Use this checklist to make sure your bookkeeping is maximizing your travel, meals and entertainment deductions.
____ Get reimbursed for business expenses you pay for personally. Ever been to a restaurant that only takes cash? Or taken a taxi that only accepts cash? Or misplaced your business credit card and had to use your personal credit card? These are just a few examples of when we have to pay our business expenses with personal funds. It’s easy to miss these expenses so keep an envelope handy and put all of your receipts in this envelope. Then you’ve got it handy when you complete your expense report.
____ Code meals that are 50% deductible to a separate account to keep them distinct from other expenses that are not subject to this 50% rule. Many times I see just one meal account in the chart of accounts. The problem with this is that while meals are generally only 50% deductible, some meals are 100% deductible. The mistake that I see most often when I review a prospect’s prior year tax return, is all meals are treated as only 50% deductible (because they are all coded to one account) and there is no strategy to identify meals that are 100% deductible.

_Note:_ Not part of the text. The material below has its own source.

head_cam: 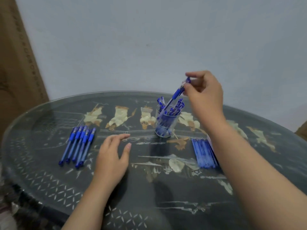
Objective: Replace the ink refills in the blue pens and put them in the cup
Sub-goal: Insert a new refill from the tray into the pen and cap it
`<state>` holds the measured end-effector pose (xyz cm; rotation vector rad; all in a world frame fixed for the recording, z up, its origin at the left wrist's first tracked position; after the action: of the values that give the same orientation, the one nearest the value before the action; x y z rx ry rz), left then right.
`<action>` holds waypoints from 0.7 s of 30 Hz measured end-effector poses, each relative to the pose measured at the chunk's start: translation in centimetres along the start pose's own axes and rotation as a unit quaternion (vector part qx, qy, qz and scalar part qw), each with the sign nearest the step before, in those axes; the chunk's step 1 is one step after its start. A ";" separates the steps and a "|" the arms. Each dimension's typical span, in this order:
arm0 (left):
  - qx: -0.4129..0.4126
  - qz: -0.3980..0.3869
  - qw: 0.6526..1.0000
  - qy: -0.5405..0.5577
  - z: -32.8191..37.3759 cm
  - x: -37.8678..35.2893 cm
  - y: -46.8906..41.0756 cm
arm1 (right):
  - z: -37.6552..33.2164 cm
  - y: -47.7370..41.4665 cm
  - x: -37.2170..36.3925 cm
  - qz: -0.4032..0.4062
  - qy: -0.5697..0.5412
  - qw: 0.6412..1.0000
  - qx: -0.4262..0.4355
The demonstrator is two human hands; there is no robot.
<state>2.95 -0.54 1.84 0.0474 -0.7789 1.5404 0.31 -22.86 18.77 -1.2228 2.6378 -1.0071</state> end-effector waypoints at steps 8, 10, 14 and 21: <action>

____ Code meals that are 100% deductible to a separate account to make sure these are deducted in full and not combined with meals that are only 50% deductible.
____ Code your entertainment expenses to a separate account from meals and travel.
____ Code your travel expenses that are not meals and entertainment expenses to a separate travel account. Too many times I have seen an account named “Travel, meals and entertainment” (it happens to be a default account in a popular bookkeeping software) and everything gets lumped into this account. Business travel is 100% deductible so separate it out as part of your bookkeeping system. Otherwise, you will have to sort through that account at the end of the year, or worse, you may forget to sort through that account and everything in the account is treated as only 50% deductible!
____ Use the memo section in your bookkeeping software to make notes about who, what, when, where, how much and the business purpose of your travel, meals and entertainment expenses. This is a great way to strengthen your documentation.
How does your bookkeeping match up?
Proper bookkeeping will boost your tax deductions, particularly for travel, meals and entertainment. This is an area where deductions are regularly missed and not properly documented, but once you know the rules and use my system, you’ll find more and more deductions!
** Important Tip! **
Keep your bookkeeping current! What does current mean? One easy way to make sure you are staying current is to review your Balance Sheet and Profit & Loss Statements once a month. Do this review when you receive your monthly bank statement. Simply reconcile your bank statement and then review your financial statements.
Knowing how to maximize your deductions for travel, meals and entertainment is a key part of a successful tax strategy.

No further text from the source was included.